● What the task asks:
With pictures left out, write out exactly every line from the start of the data through the one that contains "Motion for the".

● Information shown:

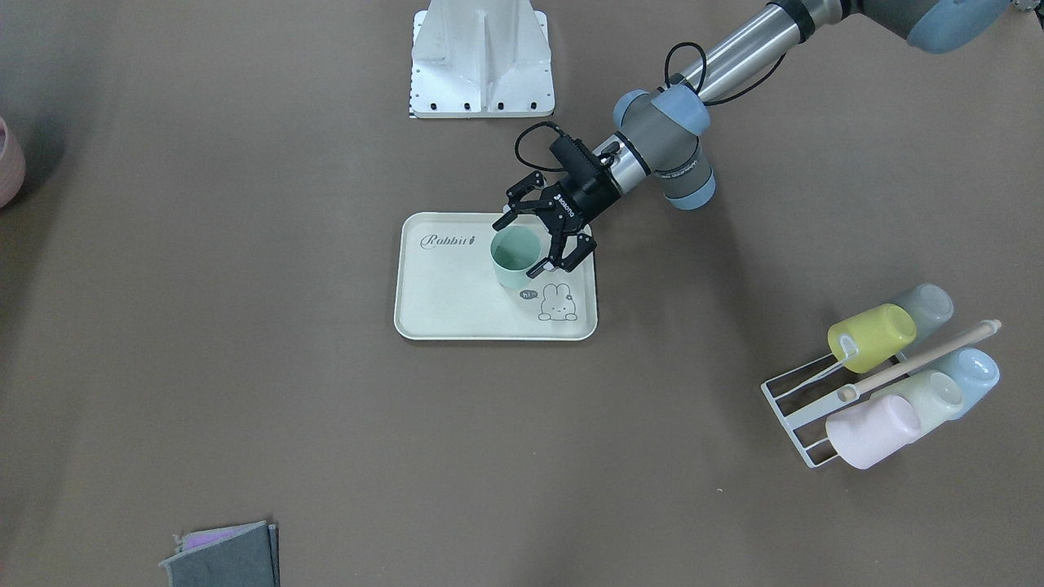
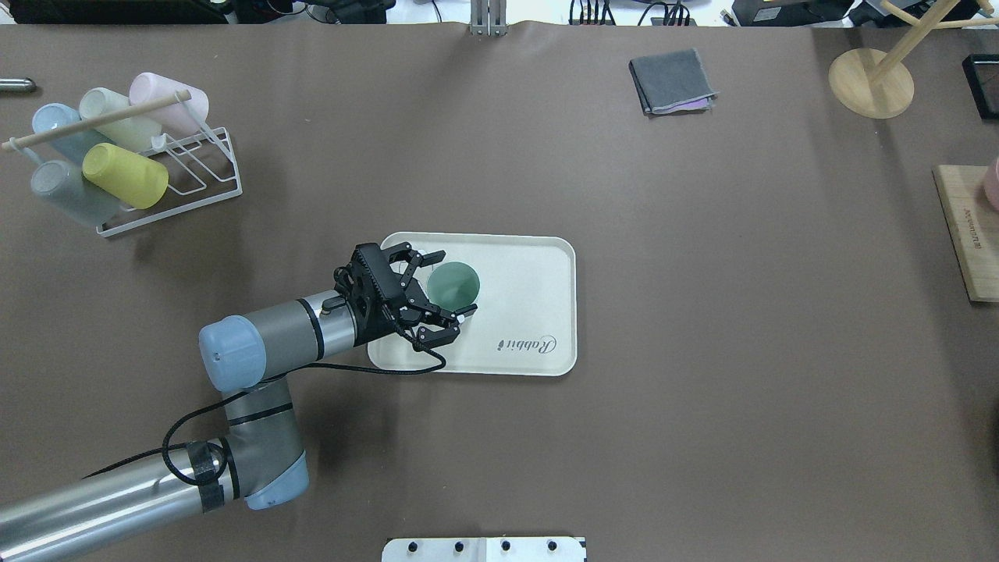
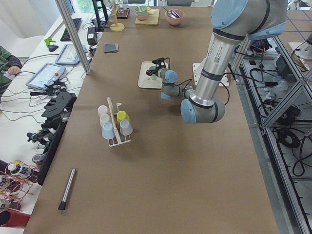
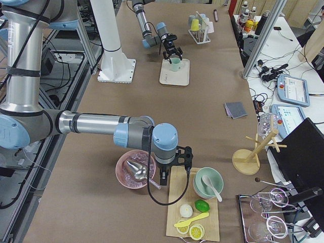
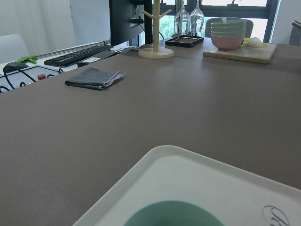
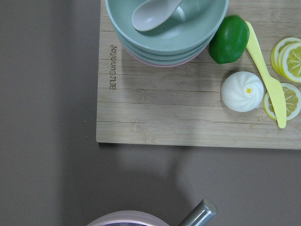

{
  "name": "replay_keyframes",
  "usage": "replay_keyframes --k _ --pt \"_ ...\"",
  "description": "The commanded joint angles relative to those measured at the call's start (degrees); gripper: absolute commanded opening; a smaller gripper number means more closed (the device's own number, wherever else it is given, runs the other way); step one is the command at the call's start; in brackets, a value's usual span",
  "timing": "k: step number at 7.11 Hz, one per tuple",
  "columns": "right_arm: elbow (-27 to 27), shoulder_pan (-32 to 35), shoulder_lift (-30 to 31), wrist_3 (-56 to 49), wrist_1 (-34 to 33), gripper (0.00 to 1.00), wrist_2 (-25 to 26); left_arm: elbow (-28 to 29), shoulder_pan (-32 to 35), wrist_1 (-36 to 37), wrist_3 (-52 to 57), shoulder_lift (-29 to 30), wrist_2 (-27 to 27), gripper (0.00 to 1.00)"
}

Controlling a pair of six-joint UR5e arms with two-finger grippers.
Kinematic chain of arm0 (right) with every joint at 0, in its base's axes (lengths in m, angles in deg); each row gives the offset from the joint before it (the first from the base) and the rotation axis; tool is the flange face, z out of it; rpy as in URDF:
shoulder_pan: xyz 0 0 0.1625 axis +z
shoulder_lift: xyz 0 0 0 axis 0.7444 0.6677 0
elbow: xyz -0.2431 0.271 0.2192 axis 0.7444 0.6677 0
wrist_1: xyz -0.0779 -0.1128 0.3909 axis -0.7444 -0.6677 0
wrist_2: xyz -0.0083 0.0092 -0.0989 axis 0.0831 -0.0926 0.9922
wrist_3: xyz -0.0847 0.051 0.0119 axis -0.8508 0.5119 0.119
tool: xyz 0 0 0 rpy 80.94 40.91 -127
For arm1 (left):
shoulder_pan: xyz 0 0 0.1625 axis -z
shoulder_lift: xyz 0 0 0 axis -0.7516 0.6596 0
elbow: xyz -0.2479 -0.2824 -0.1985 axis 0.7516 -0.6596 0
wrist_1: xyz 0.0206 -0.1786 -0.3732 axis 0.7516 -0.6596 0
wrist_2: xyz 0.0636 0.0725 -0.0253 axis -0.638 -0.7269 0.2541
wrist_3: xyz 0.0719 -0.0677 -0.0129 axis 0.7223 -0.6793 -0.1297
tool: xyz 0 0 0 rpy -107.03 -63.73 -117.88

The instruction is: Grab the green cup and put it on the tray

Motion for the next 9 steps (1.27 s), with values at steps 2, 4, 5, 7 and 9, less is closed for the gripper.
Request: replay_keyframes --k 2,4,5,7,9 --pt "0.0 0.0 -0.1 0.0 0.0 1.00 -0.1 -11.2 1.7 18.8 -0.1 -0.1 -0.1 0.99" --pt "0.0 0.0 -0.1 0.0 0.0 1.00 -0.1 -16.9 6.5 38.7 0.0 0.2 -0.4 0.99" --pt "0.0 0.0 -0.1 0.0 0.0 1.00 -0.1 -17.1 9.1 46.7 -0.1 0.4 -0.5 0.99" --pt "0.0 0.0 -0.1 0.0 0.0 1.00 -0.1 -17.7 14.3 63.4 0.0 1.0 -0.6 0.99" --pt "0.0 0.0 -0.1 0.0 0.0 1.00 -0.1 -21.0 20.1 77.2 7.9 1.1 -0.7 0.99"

● Task response:
{
  "name": "replay_keyframes",
  "usage": "replay_keyframes --k _ --pt \"_ ...\"",
  "description": "The commanded joint angles relative to those measured at the call's start (degrees); gripper: absolute commanded opening; a smaller gripper number means more closed (the device's own number, wherever else it is given, runs the other way); step one is the command at the call's start; in brackets, a value's usual span",
  "timing": "k: step number at 7.11 Hz, one per tuple",
  "columns": "right_arm: elbow (-27 to 27), shoulder_pan (-32 to 35), shoulder_lift (-30 to 31), wrist_3 (-56 to 49), wrist_1 (-34 to 33), gripper (0.00 to 1.00), wrist_2 (-25 to 26); left_arm: elbow (-28 to 29), shoulder_pan (-32 to 35), wrist_1 (-36 to 37), wrist_3 (-52 to 57), shoulder_lift (-29 to 30), wrist_2 (-27 to 27), gripper (0.00 to 1.00)"
}

Controlling a pair of six-joint UR5e arms with two-finger grippers.
Kinematic chain of arm0 (right) with every joint at 0, in its base's axes (lengths in m, angles in deg); each row gives the offset from the joint before it (the first from the base) and the rotation axis; tool is the flange face, z out of it; rpy as in URDF:
shoulder_pan: xyz 0 0 0.1625 axis +z
shoulder_lift: xyz 0 0 0 axis 0.7444 0.6677 0
elbow: xyz -0.2431 0.271 0.2192 axis 0.7444 0.6677 0
wrist_1: xyz -0.0779 -0.1128 0.3909 axis -0.7444 -0.6677 0
wrist_2: xyz -0.0083 0.0092 -0.0989 axis 0.0831 -0.0926 0.9922
wrist_3: xyz -0.0847 0.051 0.0119 axis -0.8508 0.5119 0.119
tool: xyz 0 0 0 rpy 80.94 40.91 -127
For arm1 (left):
shoulder_pan: xyz 0 0 0.1625 axis -z
shoulder_lift: xyz 0 0 0 axis -0.7516 0.6596 0
elbow: xyz -0.2479 -0.2824 -0.1985 axis 0.7516 -0.6596 0
wrist_1: xyz 0.0206 -0.1786 -0.3732 axis 0.7516 -0.6596 0
wrist_2: xyz 0.0636 0.0725 -0.0253 axis -0.638 -0.7269 0.2541
wrist_3: xyz 0.0719 -0.0677 -0.0129 axis 0.7223 -0.6793 -0.1297
tool: xyz 0 0 0 rpy -107.03 -63.73 -117.88

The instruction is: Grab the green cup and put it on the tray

Motion for the next 9 steps (1.27 s), with values at steps 2, 4, 5, 7 and 9, less is closed for the gripper.

The output has been given in full.